In a press conference that summarized the military probe into the war, Halutz said that he chose to take responsibility for the failure, adding that “unlike others I did not escape and decided to take responsibly and stand up to the inquiry”, Israeli online daily Haaretz reported.
Halutz is under pressure to resign as a result of the shortcomings of the Israeli war against Lebanon.
He added that many officials would like to see him stepping down, but a resignation right now “would be considered running away”.
“If I hear a superior call for me to resign, I will respond”, Halutz stated.
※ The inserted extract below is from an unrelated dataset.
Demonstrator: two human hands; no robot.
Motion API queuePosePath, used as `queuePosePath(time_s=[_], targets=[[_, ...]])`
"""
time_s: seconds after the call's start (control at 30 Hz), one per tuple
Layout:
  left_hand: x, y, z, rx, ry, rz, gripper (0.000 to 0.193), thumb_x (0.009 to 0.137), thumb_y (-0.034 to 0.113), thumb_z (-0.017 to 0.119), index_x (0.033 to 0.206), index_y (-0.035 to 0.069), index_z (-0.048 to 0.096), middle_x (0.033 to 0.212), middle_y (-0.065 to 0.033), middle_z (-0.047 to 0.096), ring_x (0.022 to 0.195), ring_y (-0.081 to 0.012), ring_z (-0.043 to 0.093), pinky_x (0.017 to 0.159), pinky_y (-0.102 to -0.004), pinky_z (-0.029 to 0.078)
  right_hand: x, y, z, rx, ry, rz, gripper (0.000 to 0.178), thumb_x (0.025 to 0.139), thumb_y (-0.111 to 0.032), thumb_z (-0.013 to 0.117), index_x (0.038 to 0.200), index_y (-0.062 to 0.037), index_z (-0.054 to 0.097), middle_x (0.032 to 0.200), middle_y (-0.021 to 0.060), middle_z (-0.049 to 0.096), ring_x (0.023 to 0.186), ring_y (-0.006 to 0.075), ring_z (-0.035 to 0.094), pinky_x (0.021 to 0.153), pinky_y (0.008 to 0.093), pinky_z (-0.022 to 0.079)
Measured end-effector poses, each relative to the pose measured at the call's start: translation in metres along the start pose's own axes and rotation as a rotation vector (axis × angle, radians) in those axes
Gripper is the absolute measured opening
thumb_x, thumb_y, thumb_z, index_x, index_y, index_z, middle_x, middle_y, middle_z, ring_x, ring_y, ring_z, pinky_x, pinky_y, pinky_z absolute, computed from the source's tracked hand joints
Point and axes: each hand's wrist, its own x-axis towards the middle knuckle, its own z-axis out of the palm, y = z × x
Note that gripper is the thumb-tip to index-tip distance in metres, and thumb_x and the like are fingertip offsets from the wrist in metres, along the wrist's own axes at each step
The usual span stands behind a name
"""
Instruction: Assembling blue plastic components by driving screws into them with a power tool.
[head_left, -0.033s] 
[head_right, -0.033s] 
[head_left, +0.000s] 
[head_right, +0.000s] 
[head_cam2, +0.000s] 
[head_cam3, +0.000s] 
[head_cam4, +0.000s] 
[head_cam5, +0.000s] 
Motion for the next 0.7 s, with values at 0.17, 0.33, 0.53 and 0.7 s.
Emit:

Halutz said that the 34-day war against the Lebanon-based Hezbollah party had inflicted “considerable damage to Hezbollah”, and that hundreds of Hezbollah fighters were killed.
He admitted that the army failed in reducing the short-range rocket fire on northern Israel until the cease-fire agreement was reached.
He also said that Hezbollah gunmen fired at least 4000 rockets at Israel during the war, and that Israel “pounded Lebanon with air strikes at Hezbollah targets and infrastructure, and ground forces swept through south Lebanon”.
"We attacked the Katyushas [rockets], but unsuccessfully," Israeli online daily Haaretz reported.
Halutz added that Israel committed a mistake when it declared that the goal of the war is to free the two soldiers captured by Hezbollah fighters in a cross-border raid. The war ended and the soldiers were never retrieved.
Halutz also said that reserve soldiers would be called up for longer service periods in order to receive better military training.
The Israeli government appointed a committee to inquiry the war, but the committee is still in the midst of the investigation and did not yet call for any resignations.
Halutz said that if the committee requests him to resign then he will comply with the decision.
Israeli Defense Minister, Amir Peretz, also said that he will resign if he is asked to do so.
The war ended on August 14 after the United Nations Security Council issued a resolution that posted a peacekeeping force in southern Lebanon to control the area and keep it clear of any armed forces.
At least 1400 Lebanese were killed during the war, the majority of the casualties were civilians, and about one-third of them were children. Israel claims that 600 of the killed were Hezbollah fighters.